Его рука легла на щёку и погладила так нежно, что внутренности скрутило в тугой узел.
— Отпусти меня, — попросила она, словно кусок от себя отрезала. Он нахмурился, но в глазах уже ожил страх. Тот, что она видела, когда запрещала трогать себя в лесу. — Мне нельзя быть тут. Я не уйду далеко. Но с людьми мне нельзя. С тобой мне нельзя, — Хэла попыталась достучаться до разумного в Рэтаре.
Должно же быть ему страшно за себя, ну или на себя плевать — он, как феран, отвечает за всех, а Хэла опасна. Её нужно изолировать…
И вот эта мысль полоснула лезвием. Тоже снова.
“Изолировать!”
— Нет, — и Хэла ощутила эту стальную хватку.
Ту самую, которой он держал её за шею, когда она была мгновение сильной и независимой женщиной. Ну побыла мгновение и хватит!
— Рэтар, — всхлипнула она, зажмурилась и положила трясущуюся руку ему на грудь.
— Я сказал — нет, — голос его звенел сталью и причинял боль. — Я не отпущу тебя, Хэла. Что угодно, но не это. Не позволю тебе быть далеко, не позволю быть одной.
Он был в ярости, которая разрасталась и делала ей больно. И это уже было. Но она переживёт.
— Хэла, — Рэтар прижал её к себе и смягчился. — Я понимаю, родная. Болит у всех по-разному, но я так хочу, чтобы ты не отталкивала меня. Я не могу всё исправить, я не могу облегчить твою боль, но я так хочу просто быть рядом, чтобы ты была рядом… Хэла…
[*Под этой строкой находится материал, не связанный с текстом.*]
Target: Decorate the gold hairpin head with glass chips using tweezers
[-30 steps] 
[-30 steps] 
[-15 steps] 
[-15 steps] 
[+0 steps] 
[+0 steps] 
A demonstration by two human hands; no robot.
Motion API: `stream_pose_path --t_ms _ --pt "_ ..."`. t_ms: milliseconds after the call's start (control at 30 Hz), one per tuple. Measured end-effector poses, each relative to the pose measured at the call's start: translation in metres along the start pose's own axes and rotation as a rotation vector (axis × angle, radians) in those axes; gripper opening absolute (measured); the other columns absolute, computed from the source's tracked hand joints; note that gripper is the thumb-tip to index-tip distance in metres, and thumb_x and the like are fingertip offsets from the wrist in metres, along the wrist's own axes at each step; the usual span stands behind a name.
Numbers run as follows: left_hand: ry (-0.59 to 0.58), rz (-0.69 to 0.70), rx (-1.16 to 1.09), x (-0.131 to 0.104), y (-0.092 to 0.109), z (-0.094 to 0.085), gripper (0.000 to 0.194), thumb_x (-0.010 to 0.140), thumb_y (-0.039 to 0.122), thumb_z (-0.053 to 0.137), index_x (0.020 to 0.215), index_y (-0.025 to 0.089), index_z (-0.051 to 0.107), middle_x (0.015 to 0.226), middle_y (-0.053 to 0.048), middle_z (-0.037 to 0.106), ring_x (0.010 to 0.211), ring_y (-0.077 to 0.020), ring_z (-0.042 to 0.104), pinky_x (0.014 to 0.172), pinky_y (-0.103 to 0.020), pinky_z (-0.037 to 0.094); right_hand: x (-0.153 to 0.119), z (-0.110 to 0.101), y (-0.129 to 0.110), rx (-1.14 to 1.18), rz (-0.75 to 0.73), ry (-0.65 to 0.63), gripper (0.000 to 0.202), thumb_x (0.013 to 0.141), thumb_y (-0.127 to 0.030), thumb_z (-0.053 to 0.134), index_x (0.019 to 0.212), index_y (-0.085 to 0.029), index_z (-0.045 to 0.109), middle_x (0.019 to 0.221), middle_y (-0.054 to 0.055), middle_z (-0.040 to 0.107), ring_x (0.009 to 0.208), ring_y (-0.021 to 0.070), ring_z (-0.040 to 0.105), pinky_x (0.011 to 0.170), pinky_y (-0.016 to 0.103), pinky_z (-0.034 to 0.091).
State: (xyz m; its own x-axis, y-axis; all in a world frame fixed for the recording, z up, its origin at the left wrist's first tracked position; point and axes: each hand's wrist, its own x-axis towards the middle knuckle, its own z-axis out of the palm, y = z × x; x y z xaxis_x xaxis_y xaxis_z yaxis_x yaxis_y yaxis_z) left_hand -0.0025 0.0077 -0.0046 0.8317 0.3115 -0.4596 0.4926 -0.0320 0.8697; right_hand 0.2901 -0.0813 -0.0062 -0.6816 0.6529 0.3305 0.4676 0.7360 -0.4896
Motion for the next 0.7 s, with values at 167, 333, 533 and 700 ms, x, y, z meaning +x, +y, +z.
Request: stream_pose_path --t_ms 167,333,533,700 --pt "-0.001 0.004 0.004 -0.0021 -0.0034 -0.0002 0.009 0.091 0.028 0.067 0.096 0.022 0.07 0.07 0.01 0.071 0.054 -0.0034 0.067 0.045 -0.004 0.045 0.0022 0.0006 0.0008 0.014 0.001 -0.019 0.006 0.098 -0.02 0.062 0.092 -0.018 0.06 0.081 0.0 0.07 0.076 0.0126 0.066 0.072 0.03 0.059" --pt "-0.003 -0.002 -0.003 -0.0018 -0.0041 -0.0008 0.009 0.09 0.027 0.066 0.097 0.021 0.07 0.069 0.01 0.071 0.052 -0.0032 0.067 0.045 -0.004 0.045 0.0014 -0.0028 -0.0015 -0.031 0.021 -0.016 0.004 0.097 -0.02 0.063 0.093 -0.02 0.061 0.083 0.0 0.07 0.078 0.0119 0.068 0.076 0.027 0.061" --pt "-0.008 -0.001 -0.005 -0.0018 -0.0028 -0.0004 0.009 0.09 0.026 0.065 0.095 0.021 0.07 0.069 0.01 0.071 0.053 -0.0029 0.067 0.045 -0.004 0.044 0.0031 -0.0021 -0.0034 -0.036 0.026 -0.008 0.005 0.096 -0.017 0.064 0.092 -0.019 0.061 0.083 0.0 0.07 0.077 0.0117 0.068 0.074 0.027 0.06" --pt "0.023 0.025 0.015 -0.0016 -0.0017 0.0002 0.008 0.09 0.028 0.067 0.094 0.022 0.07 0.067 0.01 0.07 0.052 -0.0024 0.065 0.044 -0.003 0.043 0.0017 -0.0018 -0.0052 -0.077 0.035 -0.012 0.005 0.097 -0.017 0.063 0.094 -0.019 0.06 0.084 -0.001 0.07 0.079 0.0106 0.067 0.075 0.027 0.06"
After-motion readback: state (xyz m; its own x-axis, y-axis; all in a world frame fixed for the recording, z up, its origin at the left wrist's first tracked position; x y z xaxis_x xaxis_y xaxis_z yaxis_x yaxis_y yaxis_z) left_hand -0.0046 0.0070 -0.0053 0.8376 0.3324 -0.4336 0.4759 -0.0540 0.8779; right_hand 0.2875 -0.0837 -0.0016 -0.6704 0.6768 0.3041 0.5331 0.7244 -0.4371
И, если сейчас он скажет ещё что-то, она уже не будет себе принадлежать. Совсем.
И Хэла отпустила. Перестала сражаться. Перестала бороться. Огонь Рэтара успокоился и грел её. А в голове как в калейдоскопе скакали осколки прошлого, перемешивались с настоящим и почему-то не было забавно, а было обречённо страшно.
Хэла так боялась себя.
— Это что? — ведьма в недоумении смотрела на свёрток мягкого пергамента и сложенное в нём серое платье.
Рэтар вздохнул.
— Платье, Хэла, — ответил он. — Твоё в крови, тёмных пятнах, которые разъели ткань и оно пришло в негодность.
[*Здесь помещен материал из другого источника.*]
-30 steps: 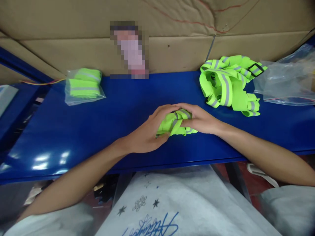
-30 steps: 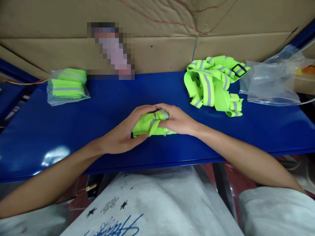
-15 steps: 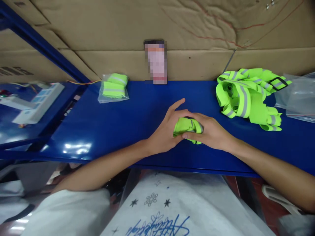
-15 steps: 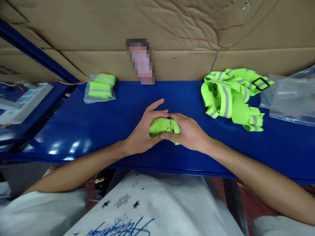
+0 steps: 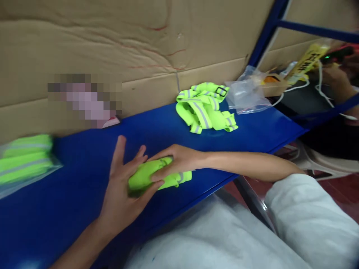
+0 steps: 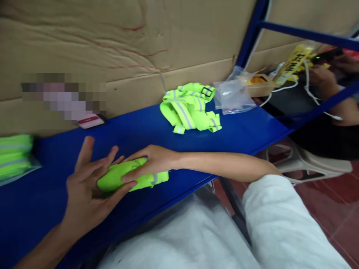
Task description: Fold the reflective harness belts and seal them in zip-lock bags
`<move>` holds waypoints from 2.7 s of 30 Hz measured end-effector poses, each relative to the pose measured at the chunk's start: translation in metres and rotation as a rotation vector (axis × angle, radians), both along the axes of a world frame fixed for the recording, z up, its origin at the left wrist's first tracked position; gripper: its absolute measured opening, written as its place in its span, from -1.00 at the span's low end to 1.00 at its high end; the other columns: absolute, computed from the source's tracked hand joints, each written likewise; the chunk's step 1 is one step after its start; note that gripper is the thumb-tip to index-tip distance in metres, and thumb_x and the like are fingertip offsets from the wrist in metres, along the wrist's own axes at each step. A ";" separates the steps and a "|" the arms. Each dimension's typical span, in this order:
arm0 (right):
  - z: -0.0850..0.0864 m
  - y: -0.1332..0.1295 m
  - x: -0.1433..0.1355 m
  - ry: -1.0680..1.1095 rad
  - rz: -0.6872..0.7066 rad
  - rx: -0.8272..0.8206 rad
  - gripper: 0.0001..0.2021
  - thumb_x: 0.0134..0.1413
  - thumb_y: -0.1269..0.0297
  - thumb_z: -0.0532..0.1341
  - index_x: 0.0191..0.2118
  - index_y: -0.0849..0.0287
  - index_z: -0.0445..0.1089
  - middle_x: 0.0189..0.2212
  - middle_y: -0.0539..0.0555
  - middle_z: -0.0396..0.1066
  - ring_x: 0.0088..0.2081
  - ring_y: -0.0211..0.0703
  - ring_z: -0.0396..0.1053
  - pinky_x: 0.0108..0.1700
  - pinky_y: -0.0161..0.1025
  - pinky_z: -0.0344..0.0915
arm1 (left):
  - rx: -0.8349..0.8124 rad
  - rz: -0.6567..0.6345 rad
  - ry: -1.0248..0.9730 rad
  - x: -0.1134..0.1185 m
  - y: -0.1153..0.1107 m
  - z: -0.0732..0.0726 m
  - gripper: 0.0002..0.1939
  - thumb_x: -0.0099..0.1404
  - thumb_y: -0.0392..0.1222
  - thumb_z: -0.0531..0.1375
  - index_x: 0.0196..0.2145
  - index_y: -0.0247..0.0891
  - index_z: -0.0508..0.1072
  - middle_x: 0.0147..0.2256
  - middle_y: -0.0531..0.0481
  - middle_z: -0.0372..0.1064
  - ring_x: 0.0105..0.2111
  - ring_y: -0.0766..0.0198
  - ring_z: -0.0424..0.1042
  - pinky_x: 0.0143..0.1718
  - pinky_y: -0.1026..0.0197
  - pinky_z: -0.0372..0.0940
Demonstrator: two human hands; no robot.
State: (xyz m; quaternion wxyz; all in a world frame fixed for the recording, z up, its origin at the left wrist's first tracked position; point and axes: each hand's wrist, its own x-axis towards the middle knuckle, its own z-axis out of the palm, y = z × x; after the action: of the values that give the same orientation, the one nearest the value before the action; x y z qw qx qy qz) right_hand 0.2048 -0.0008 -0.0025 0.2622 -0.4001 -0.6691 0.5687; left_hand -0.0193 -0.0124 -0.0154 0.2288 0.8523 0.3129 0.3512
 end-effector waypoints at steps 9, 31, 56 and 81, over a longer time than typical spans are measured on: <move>0.035 -0.051 0.094 0.117 -0.361 0.050 -0.47 -0.14 0.11 0.55 0.03 0.08 0.63 -0.04 -0.07 0.61 0.00 -0.05 0.56 0.07 -0.27 0.47 | -0.045 -0.070 -0.025 0.057 0.029 0.077 -0.61 0.33 -0.01 0.19 0.08 0.41 0.43 0.09 0.27 0.47 0.12 -0.05 0.48 0.21 -0.42 0.39; 0.010 -0.115 0.269 0.415 -1.427 0.072 -0.59 -0.17 0.25 0.54 -0.11 0.17 0.62 -0.25 0.09 0.64 -0.39 -0.18 0.57 -0.34 -0.29 0.53 | -0.167 -0.399 0.008 0.392 0.073 0.016 -0.90 0.45 -0.32 0.09 -0.20 -0.30 0.40 -0.34 -0.09 0.49 -0.36 0.25 0.51 -0.27 0.17 0.45; 0.043 -0.058 0.163 0.218 -1.136 0.549 -0.46 0.04 -0.08 0.41 0.07 0.13 0.51 -0.01 0.07 0.57 0.02 -0.02 0.52 0.08 -0.11 0.47 | -0.711 -0.549 -0.451 0.258 0.050 0.066 -0.63 0.55 -0.01 0.09 0.22 -0.12 0.23 0.18 -0.14 0.38 0.19 0.17 0.42 0.08 0.09 0.45; 0.022 0.016 0.060 -0.018 -0.994 0.842 -0.39 0.17 -0.21 0.31 0.11 0.08 0.17 -0.07 0.13 0.28 -0.09 -0.08 0.31 0.02 -0.02 0.41 | -1.195 -0.376 -0.816 0.145 0.027 0.033 -0.47 0.32 -0.07 0.39 0.22 -0.05 0.45 0.28 -0.01 0.37 0.36 0.13 0.25 0.38 0.01 0.19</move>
State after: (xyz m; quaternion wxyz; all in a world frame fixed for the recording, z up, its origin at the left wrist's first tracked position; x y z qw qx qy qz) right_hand 0.2652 0.0150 0.0198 0.6228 -0.5299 -0.5718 0.0655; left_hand 0.1260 0.0141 0.0180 0.8070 0.4239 0.1896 0.3650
— И так быстро взялось новое? — нахмурилась она. — Не как у серых?
Паническая атака, которая случилась с ней, когда проснулась, прошла. И было стыдно, что Рэтар стал свидетелем этого срыва, хотя конечно Хэла знала, что он всё понимал.
Не каждый день теряешь кого-то близкого, а Найту женщина любила. Не каждый день внезапно убиваешь больше полусотни человек. Ну, и конечно, не каждый день борешься со злыми заклятиями драгоценных камней. И это не считая теней в доме, рождения ребёнка и увы, как бы это правильно сформулировать… забираешь у женщины её чрево, чтобы спасти её жизнь.
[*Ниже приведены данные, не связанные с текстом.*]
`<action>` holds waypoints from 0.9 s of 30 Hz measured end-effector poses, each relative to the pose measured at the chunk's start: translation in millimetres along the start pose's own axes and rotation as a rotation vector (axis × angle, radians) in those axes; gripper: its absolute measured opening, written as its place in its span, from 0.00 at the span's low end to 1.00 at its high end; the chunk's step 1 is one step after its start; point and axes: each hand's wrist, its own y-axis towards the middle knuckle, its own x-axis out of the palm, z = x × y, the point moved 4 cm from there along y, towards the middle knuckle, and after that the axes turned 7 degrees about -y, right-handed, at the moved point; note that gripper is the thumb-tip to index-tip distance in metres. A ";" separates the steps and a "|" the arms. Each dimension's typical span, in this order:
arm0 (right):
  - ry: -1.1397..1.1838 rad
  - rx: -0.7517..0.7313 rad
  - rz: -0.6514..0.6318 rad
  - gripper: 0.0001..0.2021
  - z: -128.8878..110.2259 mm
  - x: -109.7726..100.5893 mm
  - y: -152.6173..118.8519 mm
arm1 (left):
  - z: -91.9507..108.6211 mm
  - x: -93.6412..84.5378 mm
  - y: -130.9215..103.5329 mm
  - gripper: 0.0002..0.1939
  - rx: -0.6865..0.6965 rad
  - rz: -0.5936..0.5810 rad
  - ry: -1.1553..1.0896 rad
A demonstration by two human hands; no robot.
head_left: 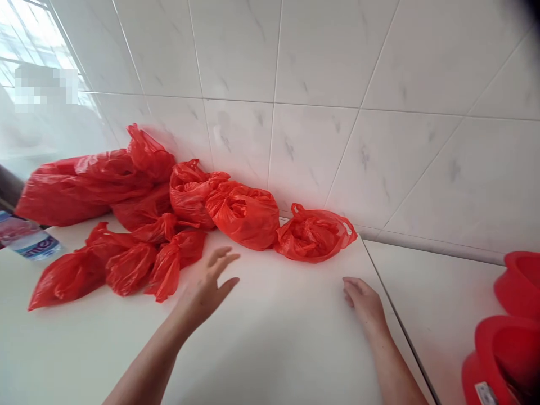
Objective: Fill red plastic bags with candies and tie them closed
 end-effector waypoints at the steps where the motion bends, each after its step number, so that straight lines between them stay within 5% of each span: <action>1: -0.013 -0.007 -0.004 0.18 -0.9 0.5 -0.7 | 7.3 15.7 4.8 0.19 0.020 -0.079 -0.060; 5: -0.079 -0.047 -0.013 0.16 -6.0 2.2 -3.1 | 29.6 74.4 34.3 0.19 0.098 -0.224 -0.231; 12: -0.229 -0.230 0.080 0.14 -35.5 8.5 -25.8 | 36.1 148.0 77.7 0.18 0.130 -0.089 -0.170; 16: -0.267 -0.471 0.042 0.13 -88.8 40.0 -36.4 | 24.6 165.7 75.7 0.19 0.110 -0.051 -0.151; 20: -0.269 -0.606 -0.071 0.17 -130.6 86.2 -17.4 | 14.1 172.3 73.4 0.23 0.090 -0.071 -0.143; 23: -0.246 -0.551 -0.060 0.19 -133.6 107.7 5.1 | 10.1 174.1 73.5 0.27 0.047 -0.081 -0.124; 27: -0.143 -0.418 -0.030 0.06 -115.9 108.2 26.3 | 7.4 177.1 73.6 0.30 -0.017 -0.082 -0.102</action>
Но всё равно Хэла предпочла бы, чтобы паническая атака случилась с ней наедине с собой, а не вот так на глазах у этого, склонного к преувеличению всего, что с Хэлой связано, мужчины.
В Зарне у Рэтара не было личного бассейна, но и наличествующая в задней комнате ёмкость с холодной водой, была достаточно большой для Хэлы, чтобы была возможность спокойно утопиться.
Прошло уже три мирты, две из которых она провела в беспамятстве и судя по всему своим состоянием ферана очень напугала, потому что сейчас Рэтар смотрел на неё с плохо скрываемой тревогой и внимательнее обычного. И дело было не только в утреннем срыве. Это было что-то общее.
Третью мирту они провели в грехе, сне и вот утро — паника — истерика — мытьё… и Хэла обнаружила, что выйти в люди не в чем, кроме вот этого невероятно мягкого на ощупь, и вероятно тёплого, красивого платья.